Held Together in Christ: The Mediator of All Creation
- Feb 1
- 3 min read
I’ve been reading a remarkable book titled The Mediation of Jesus Christ by Baxter Kruger. I highly recommend it—it’s one of those books that opens your eyes to how vast and intimate the work of Christ truly is. Kruger weaves together the voices of the apostles, early church fathers, and theologians like Athanasius, Calvin, and even Thomas Merton to show how all creation flows from and is sustained in Jesus Christ.
Following the apostles and early teachers, Calvin once emphasized that both the creation and the continued existence of all things flow from Jesus Christ. This is not a novel idea—it is the bedrock of the Christian tradition:Jesus is the mediator of creation, not just once long ago, but continually.
Thomas Merton, the Trappist monk, echoed this truth beautifully:
“All creatures, spiritual and material, are created in, through, and by Christ, the Word of God. It is He who sustains them in being. In Him they hold together. Without Him they would fall apart.”
That’s what I’ve been trying to say through all these reflections and readings—the cosmos itself exists in the Son, in Christ. We are held together in Him.
This isn’t a new teaching; it was the position of the early church. Calvin, for all his brilliance, seemed to lose sight of this when he spoke of Christ being “outside of us” because of sin. But the early fathers saw something deeper—that we have never existed apart from Him.
The theologian Colin Gunton wrote,
“There is already and always a relationship between the Son of God and the world, and it now uniquely takes the form of personal presence.”
Already and always. Why? Because He is the Creator. As Paul said in Acts 17, “In Him we live and move and have our being.”
Karl Barth put it even more bluntly:
“Man never at all exists in himself. Man exists in Jesus Christ, and in Him alone.”
That statement brings everything into focus. Even this small collection of voices—Athanasius, Calvin, Merton, Gunton, Barth—exposes the great illusion of separation. The idea that we could ever exist apart from Christ is not just mistaken; it’s disastrous. We were made in Him, through Him, and for Him.

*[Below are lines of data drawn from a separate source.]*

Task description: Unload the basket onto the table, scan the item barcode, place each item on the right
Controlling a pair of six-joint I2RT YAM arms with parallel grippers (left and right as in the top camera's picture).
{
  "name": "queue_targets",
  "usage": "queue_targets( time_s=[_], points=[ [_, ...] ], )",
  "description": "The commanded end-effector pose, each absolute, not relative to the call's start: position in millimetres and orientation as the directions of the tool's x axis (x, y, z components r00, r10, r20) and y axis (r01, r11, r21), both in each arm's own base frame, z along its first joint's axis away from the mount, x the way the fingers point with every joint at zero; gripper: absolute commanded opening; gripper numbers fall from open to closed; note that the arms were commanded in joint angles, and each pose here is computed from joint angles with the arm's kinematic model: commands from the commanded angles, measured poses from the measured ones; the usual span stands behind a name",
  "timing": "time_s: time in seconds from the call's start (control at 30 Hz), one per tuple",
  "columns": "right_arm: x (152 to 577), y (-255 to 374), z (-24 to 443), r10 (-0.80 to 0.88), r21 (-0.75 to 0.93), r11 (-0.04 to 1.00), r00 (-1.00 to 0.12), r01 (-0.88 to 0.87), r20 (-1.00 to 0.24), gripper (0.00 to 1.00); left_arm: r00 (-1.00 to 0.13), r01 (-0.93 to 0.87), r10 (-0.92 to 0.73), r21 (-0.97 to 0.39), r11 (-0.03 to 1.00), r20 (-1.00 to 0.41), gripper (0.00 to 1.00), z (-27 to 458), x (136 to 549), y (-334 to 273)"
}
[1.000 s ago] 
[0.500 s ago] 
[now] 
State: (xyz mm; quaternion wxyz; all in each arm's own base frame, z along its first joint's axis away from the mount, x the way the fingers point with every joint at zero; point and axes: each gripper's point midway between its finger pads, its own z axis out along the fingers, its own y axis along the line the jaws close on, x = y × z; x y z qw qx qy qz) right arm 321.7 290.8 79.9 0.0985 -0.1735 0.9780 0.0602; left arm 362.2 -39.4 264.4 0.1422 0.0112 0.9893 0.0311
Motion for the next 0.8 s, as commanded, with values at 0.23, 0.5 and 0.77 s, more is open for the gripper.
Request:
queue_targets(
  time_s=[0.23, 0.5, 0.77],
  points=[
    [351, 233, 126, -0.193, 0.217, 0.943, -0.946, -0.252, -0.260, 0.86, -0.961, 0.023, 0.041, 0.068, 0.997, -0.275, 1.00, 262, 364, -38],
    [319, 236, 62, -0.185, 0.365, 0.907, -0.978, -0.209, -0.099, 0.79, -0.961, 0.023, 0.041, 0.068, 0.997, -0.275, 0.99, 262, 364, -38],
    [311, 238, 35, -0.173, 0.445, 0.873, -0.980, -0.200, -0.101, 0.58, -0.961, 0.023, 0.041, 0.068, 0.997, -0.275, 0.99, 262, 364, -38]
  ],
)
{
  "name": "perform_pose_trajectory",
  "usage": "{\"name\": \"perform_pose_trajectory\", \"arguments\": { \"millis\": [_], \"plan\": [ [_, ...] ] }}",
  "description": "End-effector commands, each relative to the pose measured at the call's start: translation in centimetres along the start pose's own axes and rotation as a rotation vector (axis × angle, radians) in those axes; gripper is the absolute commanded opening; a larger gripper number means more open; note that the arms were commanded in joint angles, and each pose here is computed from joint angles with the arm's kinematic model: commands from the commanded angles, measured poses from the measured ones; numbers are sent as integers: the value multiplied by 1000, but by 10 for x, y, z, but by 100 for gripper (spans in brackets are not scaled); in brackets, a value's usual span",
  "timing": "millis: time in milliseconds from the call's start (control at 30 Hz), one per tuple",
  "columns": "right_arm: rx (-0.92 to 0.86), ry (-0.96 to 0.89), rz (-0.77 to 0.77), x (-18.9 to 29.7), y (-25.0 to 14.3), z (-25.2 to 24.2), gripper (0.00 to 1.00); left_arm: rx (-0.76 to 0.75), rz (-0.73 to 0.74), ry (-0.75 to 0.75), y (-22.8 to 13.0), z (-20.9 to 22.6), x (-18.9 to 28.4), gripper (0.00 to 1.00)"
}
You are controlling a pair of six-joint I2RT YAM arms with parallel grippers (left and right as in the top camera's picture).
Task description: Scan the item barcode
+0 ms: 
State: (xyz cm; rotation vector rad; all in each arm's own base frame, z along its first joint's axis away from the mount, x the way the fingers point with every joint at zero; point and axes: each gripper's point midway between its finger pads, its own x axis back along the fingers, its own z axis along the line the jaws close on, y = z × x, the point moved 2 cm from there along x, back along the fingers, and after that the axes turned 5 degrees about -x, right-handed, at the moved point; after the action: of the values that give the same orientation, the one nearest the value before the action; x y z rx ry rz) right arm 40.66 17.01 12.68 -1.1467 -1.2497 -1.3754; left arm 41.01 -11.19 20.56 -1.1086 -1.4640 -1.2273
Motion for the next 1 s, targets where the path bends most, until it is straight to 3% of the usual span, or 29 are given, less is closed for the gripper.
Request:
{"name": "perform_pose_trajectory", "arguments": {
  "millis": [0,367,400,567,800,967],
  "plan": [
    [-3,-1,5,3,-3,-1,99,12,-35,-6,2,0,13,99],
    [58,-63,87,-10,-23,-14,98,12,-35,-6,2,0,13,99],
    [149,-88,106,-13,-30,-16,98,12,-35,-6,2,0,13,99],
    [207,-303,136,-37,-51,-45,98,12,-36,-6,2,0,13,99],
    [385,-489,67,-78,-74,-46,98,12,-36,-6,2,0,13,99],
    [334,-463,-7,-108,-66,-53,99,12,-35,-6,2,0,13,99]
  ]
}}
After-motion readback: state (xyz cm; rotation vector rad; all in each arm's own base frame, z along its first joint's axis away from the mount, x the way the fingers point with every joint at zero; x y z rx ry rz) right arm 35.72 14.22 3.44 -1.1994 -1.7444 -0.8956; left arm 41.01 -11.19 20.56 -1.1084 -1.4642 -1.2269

One day as I pondered these things in John 1, it struck me like the dawning of a new day:
“In Him was life, and the life was the light of men.”
Everything that has come into being has come through Him—and it is in Him that it continues to exist.

That’s what Kruger means by the mediation of Christ. The One who created the world and humanity is the same One through whom it is sustained. When we speak of Jesus, we speak of the Father’s eternal Son, anointed in the Holy Spirit—the Creator and Sustainer of all that exists. This eternal Son became flesh. And in becoming flesh, He did not cease to be who He always was.
The eternal Son of the Father, Creator and Sustainer of all things, stood in our midst—flat-footed on the earth—as the man Christ Jesus.
So what happens to Him happens to the cosmos. What happens to Him happens to humanity.
Paul expresses it perfectly in Colossians 1:
“He is the image of the invisible God, the firstborn of all creation. For in Him all things were created—in the heavens and on the earth, things visible and invisible, thrones, dominions, rulers, and powers. All things were created through Him and for Him. He is before all things, and in Him all things hold together.…For in Him all the fullness was pleased to dwell, and through Him to reconcile all things to Himself, making peace through the blood of His cross—whether things on earth or in heaven.”
Think about that: In Him all things hold together.
This same Christ—the one who made and sustains everything—was crucified, buried, and raised up in resurrection life. What happened to Him happened to us. His resurrection was not just personal; it was cosmic. The life of the age to come has already entered into time through Him.
Paul says in Colossians 3,
“You died, and your life is hidden with Christ in God.”
And in John 14:20, Jesus said,
“In that day you will know that I am in the Father, and you are in Me, and I am in you.”
That’s the reality of our existence. We live in a new creation because the old has passed away in Him. Jesus, the Creator and Sustainer of all things, has entered our world to recreate, restore, and reconcile it all.
And what is our part? We get to tell people the good news:They already have life in Christ. It’s already theirs. They cannot exist apart from Him.
The light has come and the darkness cannot overcome it.